AWS has announced that it will charge $0.005 per hour per public IPv4 address starting February 2024. Source: https://aws.amazon.com/blogs/aws/new-aws-public-ipv4-address-charge-public-ip-insights/
I've researched ways to mitigate these costs and read various documentations, but I would like to hear from the active community to better understand this issue.
In my research, I found an alternative approach involving a public/private VPC setup where internet access occurs through a NAT Gateway. This would eliminate the need for multiple public IPv4 addresses, keeping only one to be paid for. However, using the NAT Gateway would incur its own costs and might not be worthwhile for a small architecture.
My architecture is based on three applications in Elastic Beanstalk, each with its instance having a public IPv4 for clients to access the platform through a browser. Another public IPv4 is allocated to the RDS MySQL.
This will result in a cost of $0.005/hour/public IPv4 → 0.005 * 24 * 31 * 4 = $14.88.

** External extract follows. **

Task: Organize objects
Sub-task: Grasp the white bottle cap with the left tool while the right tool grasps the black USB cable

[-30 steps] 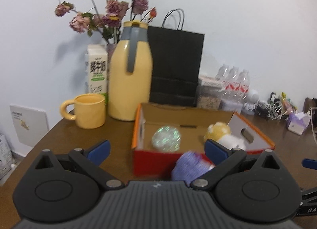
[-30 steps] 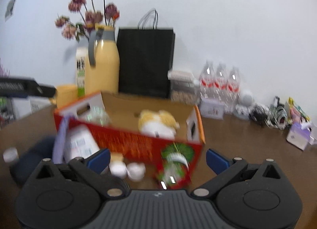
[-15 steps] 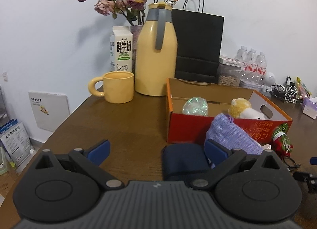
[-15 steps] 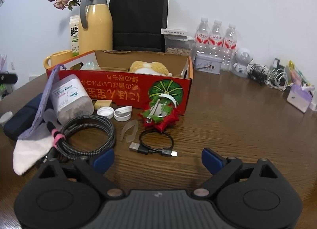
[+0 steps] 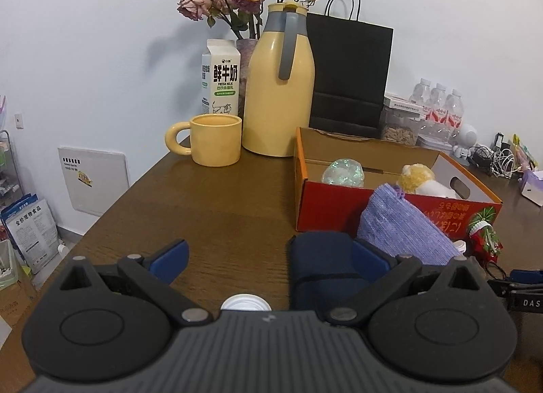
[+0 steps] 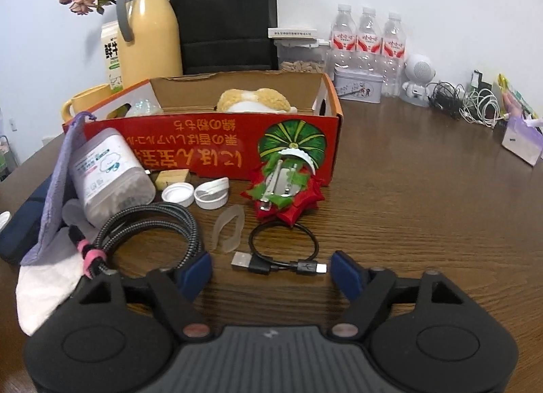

Meanwhile, using a public/private VPC with NAT Gateway would incur costs like:
- NAT Gateway hourly charges: $0.045/hour/NAT Gateway x 730 hours x 1 NAT Gateway = $32.85/month
- NAT Gateway data processing fees: $0.045/GB x 10 GB (assuming 10 GB traffic) = $0.45/month
- Public IPv4 address charges in use: $0.005/IP/hour x 730 hours x 1 Elastic IP = $3.65/month
- Therefore, US$ 32.85 + US$ 0.45 + US$ 3.65 = US$ 36.95
My question is whether it's possible to mitigate the cost of the public IPv4. Can anyone provide guidance?
NAT Gateway can only be used for outbound access.
With Elastic Beanstalk your flows are ingressing into your apps, so NAT Gateway is of no help there.
You can associate Beanstalk apps with a VPC to expose them on private IPs and then front them with Application Load Balancer (ALB) or a Virtual Appliance like Aviatrix Gateway to use one public IP for multiple EB applications.